Kate sat back down. “We’re doing all we can, Mrs Fullman. I know it’s hard to wait, but you must believe that we’re doing absolutely everything we can.”

Casey sagged back against the headboard. She was quiet for a moment and as Kate watched, her eyes filled with tears. She made no attempt to wipe them away and they trembled on the edge of her eyelids before sliding down her cheeks. She gasped. “Who could have taken him? I can’t bear it. What if I never get him back?”

Kate leaned forward. She fought down the impulse to take Casey into her arms and rock her like the baby she was missing. “We’ll get him back, Casey.” She fixed the crying woman with her eyes. “We’ll get him back for you.”

I don’t care what it takes
, she added mentally.

 

*

 

It was nine thirty at night by the time Kate unlocked her front door. She kicked off her shoes and considered collapsing face down in the hallway before deciding to at least make it to the sofa. She sat back against the cushions, dropping her head against the back of the couch. She was so tired that if she sat there for more than a minute, she would fall asleep.

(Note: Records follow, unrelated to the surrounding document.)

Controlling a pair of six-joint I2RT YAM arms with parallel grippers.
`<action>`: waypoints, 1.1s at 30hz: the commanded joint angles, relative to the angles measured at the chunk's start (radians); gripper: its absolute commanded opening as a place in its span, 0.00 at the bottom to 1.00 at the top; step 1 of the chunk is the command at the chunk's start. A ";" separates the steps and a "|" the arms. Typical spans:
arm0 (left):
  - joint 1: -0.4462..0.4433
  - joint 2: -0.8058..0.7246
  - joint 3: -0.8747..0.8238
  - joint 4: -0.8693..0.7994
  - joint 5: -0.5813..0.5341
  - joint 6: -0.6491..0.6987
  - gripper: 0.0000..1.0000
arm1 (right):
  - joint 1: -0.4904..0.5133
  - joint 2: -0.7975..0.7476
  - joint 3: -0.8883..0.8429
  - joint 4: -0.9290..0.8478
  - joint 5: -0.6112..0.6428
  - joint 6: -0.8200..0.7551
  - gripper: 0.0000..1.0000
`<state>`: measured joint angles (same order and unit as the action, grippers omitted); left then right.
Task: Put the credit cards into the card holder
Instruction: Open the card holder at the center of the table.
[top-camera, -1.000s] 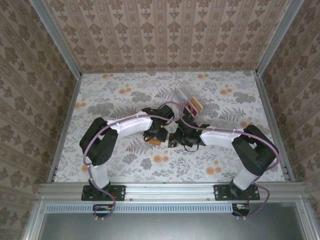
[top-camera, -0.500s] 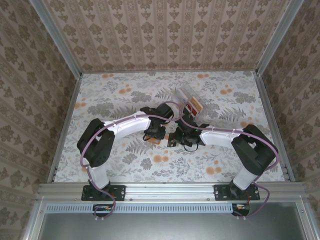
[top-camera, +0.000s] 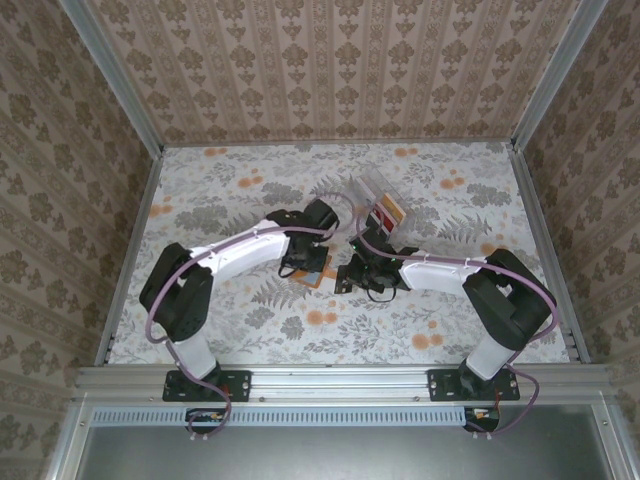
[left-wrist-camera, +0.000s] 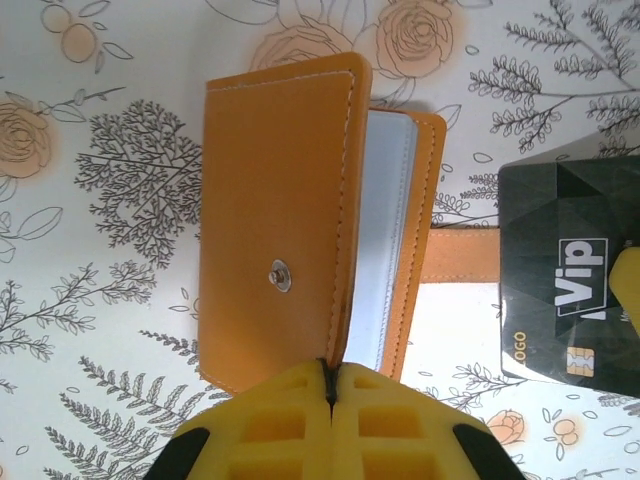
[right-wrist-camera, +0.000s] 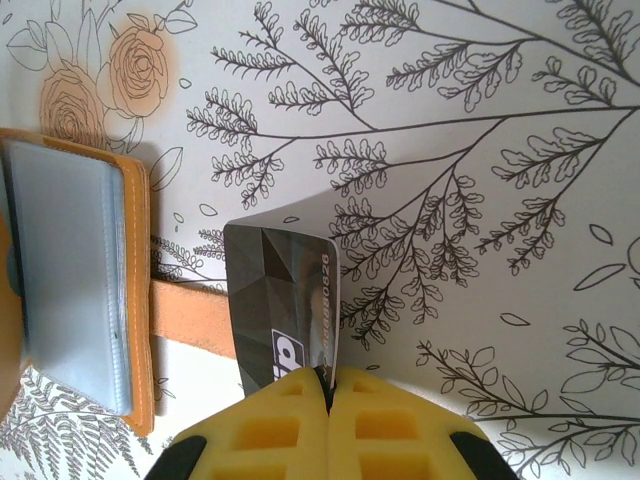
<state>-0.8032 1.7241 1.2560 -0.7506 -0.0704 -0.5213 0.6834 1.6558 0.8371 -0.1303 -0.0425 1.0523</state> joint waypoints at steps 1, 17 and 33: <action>0.053 -0.083 -0.046 0.054 0.142 -0.048 0.00 | -0.009 -0.020 -0.011 -0.149 0.007 -0.024 0.00; 0.153 -0.231 -0.331 0.454 0.501 -0.351 0.00 | -0.024 -0.173 0.112 -0.103 -0.161 -0.098 0.00; 0.216 -0.291 -0.457 0.426 0.424 -0.296 0.02 | 0.013 0.117 0.259 -0.158 -0.165 -0.121 0.00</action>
<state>-0.6029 1.4441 0.8242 -0.2771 0.3885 -0.8562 0.6868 1.7432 1.0569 -0.2218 -0.2241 0.9550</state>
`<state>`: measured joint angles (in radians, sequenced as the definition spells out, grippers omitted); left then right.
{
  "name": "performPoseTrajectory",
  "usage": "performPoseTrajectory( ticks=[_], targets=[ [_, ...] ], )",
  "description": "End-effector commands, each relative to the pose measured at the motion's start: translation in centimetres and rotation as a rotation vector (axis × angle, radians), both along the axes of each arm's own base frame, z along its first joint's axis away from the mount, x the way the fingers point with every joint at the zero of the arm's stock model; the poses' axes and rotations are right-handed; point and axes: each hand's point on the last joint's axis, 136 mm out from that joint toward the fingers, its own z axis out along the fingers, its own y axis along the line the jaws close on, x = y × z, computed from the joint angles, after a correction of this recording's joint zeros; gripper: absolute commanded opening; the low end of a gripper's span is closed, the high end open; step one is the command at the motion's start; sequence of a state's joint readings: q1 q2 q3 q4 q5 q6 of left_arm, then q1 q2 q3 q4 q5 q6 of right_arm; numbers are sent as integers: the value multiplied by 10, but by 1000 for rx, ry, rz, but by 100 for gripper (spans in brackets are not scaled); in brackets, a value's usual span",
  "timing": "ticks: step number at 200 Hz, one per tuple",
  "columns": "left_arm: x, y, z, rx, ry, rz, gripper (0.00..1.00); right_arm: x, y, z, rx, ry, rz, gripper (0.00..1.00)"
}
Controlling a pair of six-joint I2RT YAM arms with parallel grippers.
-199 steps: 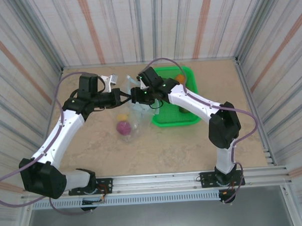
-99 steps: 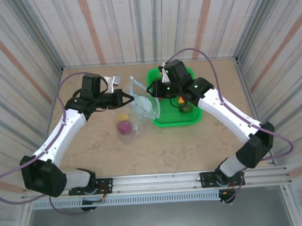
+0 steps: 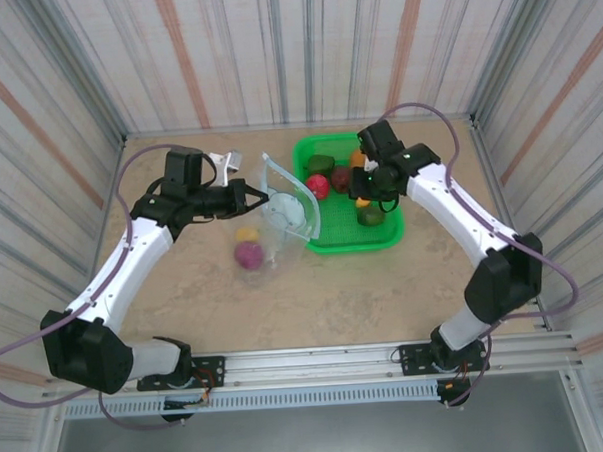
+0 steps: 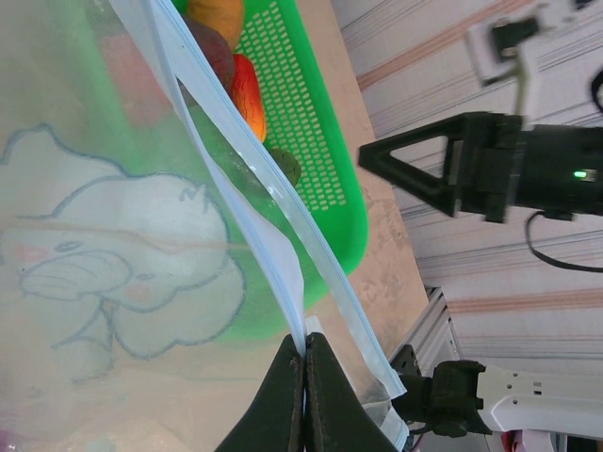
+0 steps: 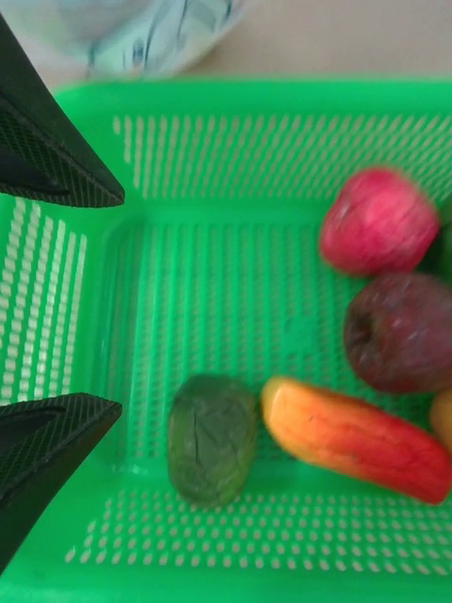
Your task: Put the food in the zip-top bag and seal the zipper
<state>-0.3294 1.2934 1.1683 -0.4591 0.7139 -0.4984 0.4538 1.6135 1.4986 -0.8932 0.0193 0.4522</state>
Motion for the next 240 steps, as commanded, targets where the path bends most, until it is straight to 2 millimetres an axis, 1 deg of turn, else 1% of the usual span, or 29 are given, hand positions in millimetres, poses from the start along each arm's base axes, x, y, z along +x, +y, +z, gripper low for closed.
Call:
performPoseTrajectory(
  ticks=[1, 14, 36, 70, 83, 111, 123, 135, 148, 158, 181, 218, 240],
  targets=[
    [-5, -3, 5, -11, -17, -30, 0, -11, -26, -34, -228, 125, 77, 60],
    [-5, -3, 7, -12, -21, -30, 0, -6, -29, -48, -255, 154, 78, 66],
    [-6, -2, 8, -10, -27, -26, 0, 5, -27, -66, -265, 169, 98, 76],
    [-6, -2, 7, -12, -23, -28, 0, 25, -30, -95, -320, 209, 108, 82],
    [-6, -2, 7, -11, -25, -27, 0, 28, -32, -106, -350, 232, 121, 84],
    [-7, -3, 7, -12, -25, -30, 0, 34, -36, -124, -385, 263, 136, 85],
    [-7, -3, 7, -12, -24, -32, 0, 36, -37, -131, -394, 280, 135, 85],
    [-7, -4, 6, -12, -23, -32, 0, 33, -33, -138, -378, 307, 144, 84],
    [-7, -4, 5, -11, -20, -32, 0, 28, -19, -143, -295, 345, 159, 82],
    [-7, -4, 6, -10, -22, -31, 0, 24, -7, -142, -219, 356, 167, 80],
    [-6, -4, 6, -10, -22, -31, 0, 25, 6, -137, -142, 346, 161, 74],
    [-7, -4, 6, -11, -22, -32, 0, 22, -2, -147, -176, 359, 148, 65],
    [-7, -4, 6, -11, -23, -33, 0, 24, -3, -144, -176, 349, 139, 58]
  ],
)
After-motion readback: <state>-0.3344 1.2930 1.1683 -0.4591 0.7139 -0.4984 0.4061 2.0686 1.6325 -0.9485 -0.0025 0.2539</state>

After thirty seconds, she got up, got undressed and into her pyjamas and stood by the fridge, contemplating what was inside it with little enthusiasm.
Another ready-meal heated up, then.
She made herself a hot chocolate and cradled the cup in both hands, feeling the steam gently heat her face. So comforting, like a memory of childhood, although not
her
childhood. She picked up the phone, glancing at the clock.  A bit late to call, although there was always a fighting chance that her mum would still be fairly sober. She dialled.

“Hello?”

“Mum, it’s Kate.”

“Who?”

“It’s
Kate
.”

There was silence on the other end of the phone.

Kate sighed and gave in. “It’s Kelly.”

“Oh, hello love. What you doing calling me so late?” Her mum’s voice had a trace of a slur, nothing too bad yet. Perhaps she’d even remember her conversation with her eldest daughter in the morning. Kate never knew whether her mum genuinely forgot  that she’d changed her name when she was eighteen, or whether her refusal to remember was a way of signalling her disapproval.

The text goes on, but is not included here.